L'édifice de La Nouvelle Scène, sur l'avenue King Edward, à Ottawa.

Doug Ford prive La Nouvelle Scène de 2,9 M$

Le gouvernement de Doug Ford annule l’aide financière de 2,9 millions $ que les libéraux avaient promis à La Nouvelle Scène.

L’annonce de ces coupes n’a pas encore été rendue publique par le gouvernement progressiste-conservateur, mais les gestionnaires de La Nouvelle Scène Gilles Desjardins ont été avisés que le centre de diffusion ne pouvait plus compter sur le montant de 2,9 M$ que le gouvernement de Kathleen Wynne s’était engagé à verser, a indiqué mercredi la responsable des communications de LNS, Élyse Enright.

« Dans la foulée des compressions du gouvernement provincial envers la francophonie ontarienne, nous ne sommes pas surpris du retrait de la promesse d’investissement envers La Nouvelle Scène Gilles Desjardins», a réagi la directrice générale de LNS, Chantal Nadeau, par voie de communiqué.

«Nous travaillons présentement à l’élaboration d’une stratégie de financement et nous continuons à faire la promotion de la francophonie par l’entremise des arts et de la culture », poursuit-elle.

Ce message laconique envoyé mercredi aux médias précisait qu’aucune entrevue ne serait accordée dans la journée de mercredi.

Le centre de diffusion artistique de la rue King Edward traîne une dette de 3 millions $ liée aux travaux de reconstruction et d’agrandissement que LNS a entrepris en 2014-2015.

«C’est une petite tempête par ici, a avoué Mme Enright. On [Mme Nadeau et le président du c.a. Jean Lalande, notamment] est en train de se concerter» sur la stratégie à adopter face à la décision de Doug Ford, et aux options possibles pour éponger ce passif. 

Assurer la pérennité de LNS

Le 3 mai 2018, le gouvernement de Mme Wynne avait promis d’accorder 2,9 millions $ à La Nouvelle Scène afin d’effacer sa dette. 

L’objectif visé par cet investissement était d’aider le centre artistique à «relever les défis inattendus rencontrés lors de la reconstruction» et lui permettre d’«assurer la pérennité» de ses activités.

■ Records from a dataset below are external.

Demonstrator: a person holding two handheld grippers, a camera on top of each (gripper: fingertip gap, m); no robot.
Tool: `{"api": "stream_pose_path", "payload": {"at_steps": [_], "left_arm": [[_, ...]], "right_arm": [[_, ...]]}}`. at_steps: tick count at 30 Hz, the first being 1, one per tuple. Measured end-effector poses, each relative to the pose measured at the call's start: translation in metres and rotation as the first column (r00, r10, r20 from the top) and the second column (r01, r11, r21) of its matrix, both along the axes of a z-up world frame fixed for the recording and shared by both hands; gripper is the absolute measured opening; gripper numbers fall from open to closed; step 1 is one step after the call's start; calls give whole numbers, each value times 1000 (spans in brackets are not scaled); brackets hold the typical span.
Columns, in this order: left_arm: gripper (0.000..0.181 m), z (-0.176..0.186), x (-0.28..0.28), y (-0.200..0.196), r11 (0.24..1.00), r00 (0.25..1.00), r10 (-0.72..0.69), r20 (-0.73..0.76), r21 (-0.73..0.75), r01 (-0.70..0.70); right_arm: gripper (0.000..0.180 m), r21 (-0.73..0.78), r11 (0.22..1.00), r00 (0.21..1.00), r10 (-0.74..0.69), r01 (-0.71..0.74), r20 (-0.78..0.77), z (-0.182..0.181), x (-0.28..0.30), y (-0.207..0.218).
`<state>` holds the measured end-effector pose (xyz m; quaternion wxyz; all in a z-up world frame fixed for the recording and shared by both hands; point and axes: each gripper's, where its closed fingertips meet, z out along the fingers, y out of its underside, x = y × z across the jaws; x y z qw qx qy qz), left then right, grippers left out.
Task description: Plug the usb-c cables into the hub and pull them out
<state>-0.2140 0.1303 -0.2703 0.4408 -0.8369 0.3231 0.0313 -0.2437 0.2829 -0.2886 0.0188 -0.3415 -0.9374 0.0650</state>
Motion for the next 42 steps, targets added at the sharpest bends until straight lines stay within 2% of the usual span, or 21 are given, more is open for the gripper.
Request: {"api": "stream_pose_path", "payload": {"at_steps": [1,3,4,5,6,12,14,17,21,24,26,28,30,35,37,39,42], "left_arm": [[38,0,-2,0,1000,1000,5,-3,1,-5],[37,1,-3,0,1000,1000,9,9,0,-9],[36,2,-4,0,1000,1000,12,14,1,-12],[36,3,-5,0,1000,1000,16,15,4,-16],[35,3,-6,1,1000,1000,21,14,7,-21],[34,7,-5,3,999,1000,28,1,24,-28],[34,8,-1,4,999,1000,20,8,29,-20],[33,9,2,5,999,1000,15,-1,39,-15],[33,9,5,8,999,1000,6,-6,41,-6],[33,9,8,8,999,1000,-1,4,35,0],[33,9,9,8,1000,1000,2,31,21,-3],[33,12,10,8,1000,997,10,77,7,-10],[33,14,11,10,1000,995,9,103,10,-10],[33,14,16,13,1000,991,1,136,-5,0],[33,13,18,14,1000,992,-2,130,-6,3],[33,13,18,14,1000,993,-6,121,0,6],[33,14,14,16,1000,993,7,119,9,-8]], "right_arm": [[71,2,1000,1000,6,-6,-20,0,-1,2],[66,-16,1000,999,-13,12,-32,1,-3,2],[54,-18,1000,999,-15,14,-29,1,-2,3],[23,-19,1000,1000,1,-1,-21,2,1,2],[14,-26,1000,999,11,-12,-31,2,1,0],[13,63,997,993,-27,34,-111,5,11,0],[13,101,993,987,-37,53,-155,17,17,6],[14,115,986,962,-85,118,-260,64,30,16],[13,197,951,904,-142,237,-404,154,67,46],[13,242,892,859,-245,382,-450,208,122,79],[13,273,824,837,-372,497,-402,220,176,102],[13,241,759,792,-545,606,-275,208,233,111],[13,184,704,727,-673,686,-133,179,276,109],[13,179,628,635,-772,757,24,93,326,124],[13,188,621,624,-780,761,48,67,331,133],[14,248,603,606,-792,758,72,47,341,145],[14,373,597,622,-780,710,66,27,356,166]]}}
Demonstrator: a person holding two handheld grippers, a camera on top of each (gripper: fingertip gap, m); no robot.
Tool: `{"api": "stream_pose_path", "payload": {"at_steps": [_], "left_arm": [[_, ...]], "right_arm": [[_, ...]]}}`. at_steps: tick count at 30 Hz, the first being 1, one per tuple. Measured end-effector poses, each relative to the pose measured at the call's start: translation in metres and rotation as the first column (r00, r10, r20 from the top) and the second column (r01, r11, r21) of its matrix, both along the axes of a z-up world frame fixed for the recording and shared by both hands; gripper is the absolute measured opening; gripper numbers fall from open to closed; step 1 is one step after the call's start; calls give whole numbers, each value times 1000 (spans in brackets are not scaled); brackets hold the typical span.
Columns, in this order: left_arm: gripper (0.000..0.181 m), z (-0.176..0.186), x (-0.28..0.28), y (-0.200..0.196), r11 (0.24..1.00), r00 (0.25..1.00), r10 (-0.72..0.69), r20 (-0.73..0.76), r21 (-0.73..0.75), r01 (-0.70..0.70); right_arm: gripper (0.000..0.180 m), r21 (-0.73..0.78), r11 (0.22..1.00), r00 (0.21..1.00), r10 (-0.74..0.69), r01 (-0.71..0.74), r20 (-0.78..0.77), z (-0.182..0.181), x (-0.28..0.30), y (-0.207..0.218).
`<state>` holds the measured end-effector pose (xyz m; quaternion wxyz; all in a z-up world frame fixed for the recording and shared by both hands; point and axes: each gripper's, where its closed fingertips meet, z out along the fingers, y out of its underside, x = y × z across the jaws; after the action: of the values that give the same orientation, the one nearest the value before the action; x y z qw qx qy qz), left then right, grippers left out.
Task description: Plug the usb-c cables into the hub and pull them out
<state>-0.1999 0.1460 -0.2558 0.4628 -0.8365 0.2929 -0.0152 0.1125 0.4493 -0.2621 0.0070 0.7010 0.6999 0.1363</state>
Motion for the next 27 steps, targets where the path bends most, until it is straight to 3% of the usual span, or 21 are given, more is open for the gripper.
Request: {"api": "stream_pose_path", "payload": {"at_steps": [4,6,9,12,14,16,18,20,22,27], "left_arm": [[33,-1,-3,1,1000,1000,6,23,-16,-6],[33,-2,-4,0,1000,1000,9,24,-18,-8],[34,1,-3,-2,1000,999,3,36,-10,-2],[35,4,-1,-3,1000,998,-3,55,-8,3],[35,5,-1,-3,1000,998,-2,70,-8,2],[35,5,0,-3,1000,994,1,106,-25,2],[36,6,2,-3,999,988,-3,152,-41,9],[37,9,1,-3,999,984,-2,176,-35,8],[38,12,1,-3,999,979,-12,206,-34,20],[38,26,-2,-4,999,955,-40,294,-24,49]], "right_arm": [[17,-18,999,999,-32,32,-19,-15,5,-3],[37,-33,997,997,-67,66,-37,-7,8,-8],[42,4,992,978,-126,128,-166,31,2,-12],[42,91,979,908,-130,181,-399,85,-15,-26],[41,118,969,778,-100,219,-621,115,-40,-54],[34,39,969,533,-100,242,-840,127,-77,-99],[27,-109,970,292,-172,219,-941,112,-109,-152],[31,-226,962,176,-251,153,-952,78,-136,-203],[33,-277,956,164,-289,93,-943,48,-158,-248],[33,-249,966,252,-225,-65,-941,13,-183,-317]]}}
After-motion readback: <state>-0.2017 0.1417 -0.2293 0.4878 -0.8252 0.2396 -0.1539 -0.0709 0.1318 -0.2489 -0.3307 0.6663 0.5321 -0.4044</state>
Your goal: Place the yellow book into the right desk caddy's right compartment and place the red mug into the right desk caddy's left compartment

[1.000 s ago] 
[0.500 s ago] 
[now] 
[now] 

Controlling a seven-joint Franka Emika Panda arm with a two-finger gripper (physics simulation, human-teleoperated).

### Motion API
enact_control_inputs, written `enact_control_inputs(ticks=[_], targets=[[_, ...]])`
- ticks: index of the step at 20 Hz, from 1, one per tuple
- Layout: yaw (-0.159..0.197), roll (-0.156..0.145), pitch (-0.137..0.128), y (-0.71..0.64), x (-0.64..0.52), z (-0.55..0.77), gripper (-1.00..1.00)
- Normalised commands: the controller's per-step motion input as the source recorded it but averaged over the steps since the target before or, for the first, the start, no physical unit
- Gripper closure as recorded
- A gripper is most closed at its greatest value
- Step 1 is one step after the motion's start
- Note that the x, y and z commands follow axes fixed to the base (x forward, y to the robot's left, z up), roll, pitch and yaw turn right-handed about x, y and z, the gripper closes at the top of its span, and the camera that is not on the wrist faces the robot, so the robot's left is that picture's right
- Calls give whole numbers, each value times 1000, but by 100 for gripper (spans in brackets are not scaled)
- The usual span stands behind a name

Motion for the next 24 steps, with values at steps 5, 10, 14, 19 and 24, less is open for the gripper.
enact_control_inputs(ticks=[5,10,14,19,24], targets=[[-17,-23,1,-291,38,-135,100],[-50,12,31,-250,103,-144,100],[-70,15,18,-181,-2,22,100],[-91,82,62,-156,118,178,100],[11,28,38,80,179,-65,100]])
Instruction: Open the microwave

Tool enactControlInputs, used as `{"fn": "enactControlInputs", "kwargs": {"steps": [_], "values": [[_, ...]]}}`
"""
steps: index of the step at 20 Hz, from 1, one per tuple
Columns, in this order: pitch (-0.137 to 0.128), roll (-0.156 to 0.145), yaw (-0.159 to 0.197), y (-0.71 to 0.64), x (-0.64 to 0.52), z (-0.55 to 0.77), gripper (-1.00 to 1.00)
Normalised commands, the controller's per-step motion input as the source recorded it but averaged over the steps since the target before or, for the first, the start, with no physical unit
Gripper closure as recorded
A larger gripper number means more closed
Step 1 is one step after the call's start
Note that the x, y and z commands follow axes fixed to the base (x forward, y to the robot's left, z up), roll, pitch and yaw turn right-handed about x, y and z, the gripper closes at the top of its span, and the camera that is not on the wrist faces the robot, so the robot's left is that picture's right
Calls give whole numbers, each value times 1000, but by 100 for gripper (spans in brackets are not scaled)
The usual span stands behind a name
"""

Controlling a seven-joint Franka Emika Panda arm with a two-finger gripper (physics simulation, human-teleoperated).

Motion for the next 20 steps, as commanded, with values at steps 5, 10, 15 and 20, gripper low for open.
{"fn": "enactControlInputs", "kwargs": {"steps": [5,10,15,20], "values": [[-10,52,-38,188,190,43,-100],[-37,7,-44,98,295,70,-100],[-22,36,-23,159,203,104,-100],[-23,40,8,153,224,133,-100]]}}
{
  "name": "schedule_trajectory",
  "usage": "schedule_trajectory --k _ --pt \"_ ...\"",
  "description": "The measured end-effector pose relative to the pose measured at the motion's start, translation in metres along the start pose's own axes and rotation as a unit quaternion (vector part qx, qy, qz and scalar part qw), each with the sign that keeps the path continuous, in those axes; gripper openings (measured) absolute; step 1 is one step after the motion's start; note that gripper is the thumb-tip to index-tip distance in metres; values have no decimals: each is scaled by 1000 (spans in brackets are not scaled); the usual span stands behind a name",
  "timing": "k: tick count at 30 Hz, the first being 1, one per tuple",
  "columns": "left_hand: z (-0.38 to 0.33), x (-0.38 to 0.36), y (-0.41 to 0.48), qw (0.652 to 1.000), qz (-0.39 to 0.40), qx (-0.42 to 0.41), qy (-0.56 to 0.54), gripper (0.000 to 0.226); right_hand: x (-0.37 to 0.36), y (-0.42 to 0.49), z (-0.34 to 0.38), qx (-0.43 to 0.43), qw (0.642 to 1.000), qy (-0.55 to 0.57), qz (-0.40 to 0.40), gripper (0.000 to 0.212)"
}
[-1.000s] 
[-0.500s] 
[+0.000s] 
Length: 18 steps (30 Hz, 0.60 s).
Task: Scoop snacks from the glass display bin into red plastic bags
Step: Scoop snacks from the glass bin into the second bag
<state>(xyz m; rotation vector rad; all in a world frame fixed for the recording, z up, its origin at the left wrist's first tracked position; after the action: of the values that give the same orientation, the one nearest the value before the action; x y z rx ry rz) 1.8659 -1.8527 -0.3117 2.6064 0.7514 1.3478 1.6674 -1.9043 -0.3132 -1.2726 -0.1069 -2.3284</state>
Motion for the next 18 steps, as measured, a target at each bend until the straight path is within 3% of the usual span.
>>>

«Ce théâtre est un phare culturel pour la communauté franco-ontarienne et le gouvernement de l’Ontario est fier de l’appuyer», précisait cette annonce, faite par le Bureau de la députée Nathalie Des Rosiers. 

L’édifice de LNS héberge quatre compagnies de théâtre francophones – le Théâtre du Trillium, La Vieille 17, le Théâtre la catapulte et Vox Théâtre, en plus d’offrir des espaces de réunion pour de nombreux organismes, essentiellement communautaires et francophones.

«Procédure non respectée»

La promesse des libéraux de verser 2,9 millions $ à LNS a été réalisée «dans un effort désespéré pour acheter des votes juste avant l’élection», a commenté Callum Elder, conseiller aux communications du ministre du Tourisme, de la Culture et du Sport Michael Tibollo.

Les libéraux de Mme Wynne ont fait cette promesse sans même qu’une soumission ou qu’un plan de mise en œuvre (implementation plan) n’aient été préalablement présentés par LNS, explique-t-il. «Puisque les libéraux n’ont pas respecté la procédure réglementaire d’approbation, il était difficile de savoir si le financement provincial promis pouvait être considéré comme une dépense d’immobilisation.»

M. Elder y voit un signe manifeste que les libéraux n’avaient aucune intention de remplir leur promesse. «Ils auraient dû faire preuve d’honnêteté envers l’institution théâtrale.»

Par ce geste, le gouvernement Ford ne fait que «s’assurer de la diligence des institutions qui financent des projets avec l’argent des contribuables», poursuit-il.

La Nouvelle Scène est cordialement invitée à ré-appliquer au financement en déposant un nouveau plan «plus détaillé», afin de permettre au gouvernement d’évaluer la priorité d’une telle dépense, dans un contexte où la Province se doit d’être particulièrement «responsable» dans sa façon de tenir les cordons de la bourse. 

«Notre gouvernement est en train de déterminer des critères précis pour de futurs programmes de financement». En fonction de leur éligibilité, les projets pourront en bénéficier, ou se rabattre sur des sources fédérales de financement, conclue-t-il.